Health officials in Shanghai are separating COVID-positive babies and young children from their families as part of the Chinese government's brutal zero-COVID policy, the Daily Mail reported Monday.
More than two years since the end of the pandemic's first wave, China is still going to extreme lengths to achieve zero COVID-19 cases. Under Chinese policy, "anyone found positive—even if they are asymptomatic or have a mild infection—must be isolated from non-infected people," the Daily Mail wrote.
Multiple public health experts and left-leaning media sources have praised China's zero-COVID policy since the beginning of the pandemic.
"How uncomfortable is it," MSNBC's Chuck Todd asked National Institute of Allergy and Infectious Diseases director Dr. Anthony Fauci in 2020, "that perhaps China's authoritarian ways did prevent this? Meaning, had China been a free and open society, this might have spread faster?"

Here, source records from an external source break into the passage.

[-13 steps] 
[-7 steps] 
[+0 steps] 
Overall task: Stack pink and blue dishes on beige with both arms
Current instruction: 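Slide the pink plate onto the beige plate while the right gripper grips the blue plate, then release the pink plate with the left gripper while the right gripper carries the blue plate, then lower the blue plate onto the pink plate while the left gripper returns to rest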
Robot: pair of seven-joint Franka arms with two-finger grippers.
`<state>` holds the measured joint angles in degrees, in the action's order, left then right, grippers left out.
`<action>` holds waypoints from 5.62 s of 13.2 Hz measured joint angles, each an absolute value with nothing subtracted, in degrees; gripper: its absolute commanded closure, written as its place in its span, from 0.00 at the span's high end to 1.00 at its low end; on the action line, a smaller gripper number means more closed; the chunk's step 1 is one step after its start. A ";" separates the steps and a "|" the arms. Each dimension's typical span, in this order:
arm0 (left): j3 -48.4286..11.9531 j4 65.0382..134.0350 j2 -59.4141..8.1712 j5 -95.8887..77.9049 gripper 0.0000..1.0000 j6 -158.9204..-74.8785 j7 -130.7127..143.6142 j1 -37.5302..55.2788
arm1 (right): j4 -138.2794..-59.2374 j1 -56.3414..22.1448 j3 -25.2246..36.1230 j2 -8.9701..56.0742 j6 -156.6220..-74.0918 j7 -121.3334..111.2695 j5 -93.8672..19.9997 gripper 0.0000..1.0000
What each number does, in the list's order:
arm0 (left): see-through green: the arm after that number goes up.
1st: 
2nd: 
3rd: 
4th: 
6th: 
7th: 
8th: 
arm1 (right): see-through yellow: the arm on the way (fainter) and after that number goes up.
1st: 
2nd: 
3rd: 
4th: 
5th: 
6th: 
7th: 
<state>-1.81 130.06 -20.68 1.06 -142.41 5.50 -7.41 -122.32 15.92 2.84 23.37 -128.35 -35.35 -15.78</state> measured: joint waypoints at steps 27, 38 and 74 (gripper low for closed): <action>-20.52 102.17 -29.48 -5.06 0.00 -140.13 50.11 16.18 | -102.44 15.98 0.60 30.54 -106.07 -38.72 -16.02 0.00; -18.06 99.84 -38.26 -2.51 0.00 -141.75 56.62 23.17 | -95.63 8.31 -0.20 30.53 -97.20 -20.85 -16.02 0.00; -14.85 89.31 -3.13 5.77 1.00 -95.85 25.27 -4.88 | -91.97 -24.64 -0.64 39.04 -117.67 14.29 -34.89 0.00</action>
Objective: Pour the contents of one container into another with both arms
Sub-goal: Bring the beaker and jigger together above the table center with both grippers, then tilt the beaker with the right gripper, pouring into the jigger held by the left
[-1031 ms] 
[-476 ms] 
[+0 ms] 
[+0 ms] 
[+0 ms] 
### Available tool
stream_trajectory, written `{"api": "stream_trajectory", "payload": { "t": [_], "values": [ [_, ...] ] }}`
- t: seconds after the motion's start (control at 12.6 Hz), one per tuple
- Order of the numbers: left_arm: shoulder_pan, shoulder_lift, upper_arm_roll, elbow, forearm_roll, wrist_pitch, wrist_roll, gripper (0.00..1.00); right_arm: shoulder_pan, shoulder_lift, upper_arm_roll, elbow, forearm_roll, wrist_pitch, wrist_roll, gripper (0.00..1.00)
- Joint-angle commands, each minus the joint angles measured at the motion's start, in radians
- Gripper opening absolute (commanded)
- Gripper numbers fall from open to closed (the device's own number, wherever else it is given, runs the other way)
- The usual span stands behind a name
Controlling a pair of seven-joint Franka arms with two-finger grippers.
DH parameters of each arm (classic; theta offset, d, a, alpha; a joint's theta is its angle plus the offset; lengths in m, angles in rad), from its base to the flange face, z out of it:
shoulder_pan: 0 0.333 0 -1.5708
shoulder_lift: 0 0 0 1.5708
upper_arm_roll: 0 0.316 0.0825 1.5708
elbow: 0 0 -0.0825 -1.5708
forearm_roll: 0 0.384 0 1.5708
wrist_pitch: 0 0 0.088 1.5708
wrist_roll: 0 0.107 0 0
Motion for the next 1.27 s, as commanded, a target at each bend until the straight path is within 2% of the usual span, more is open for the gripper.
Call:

While Fauci said China's efforts "have been draconian," he argued that they "prevented a broader spread."
Fauci at the same time promoted a zero-COVID policy similar to what China is promoting now.
The United States can "relax social distancing" when it has "essentially no new cases," Fauci said in April 2020.
A New York Times op-ed in March 2020 went further, arguing that some of China's COVID-19 policies "were motivated by serious concern for the public good."
While multiple media sources reported last month that China was seeking to end or soften its zero-COVID policy, the government totally committed to the policy in response to a COVID outbreak in Shanghai.
In one case, Shanghai resident Esther Zhao brought her two-year-old daughter to the hospital with a fever.
"Three days later," Reuters reported, "Zhao was begging health authorities not to separate them after she and the little girl both tested positive for COVID-19, saying her daughter was too young to be taken away to a quarantine center for children."
In response, doctors threatened Zhao, saying that unless she sent her daughter to the quarantine center, the girl would be left alone at the hospital.
Zhao told Reuters that she has received no information on her daughter, except for a single text message, since authorities took the two-year-old away.
Chinese citizens have taken to social media, including the state-censored platform Weibo, to express their outrage at the policy.
"This is horrific," one person said in response to a picture that shows "wailing babies kept three to a cot" in a quarantine facility.
"How could the government come up with such a plan?" another asked.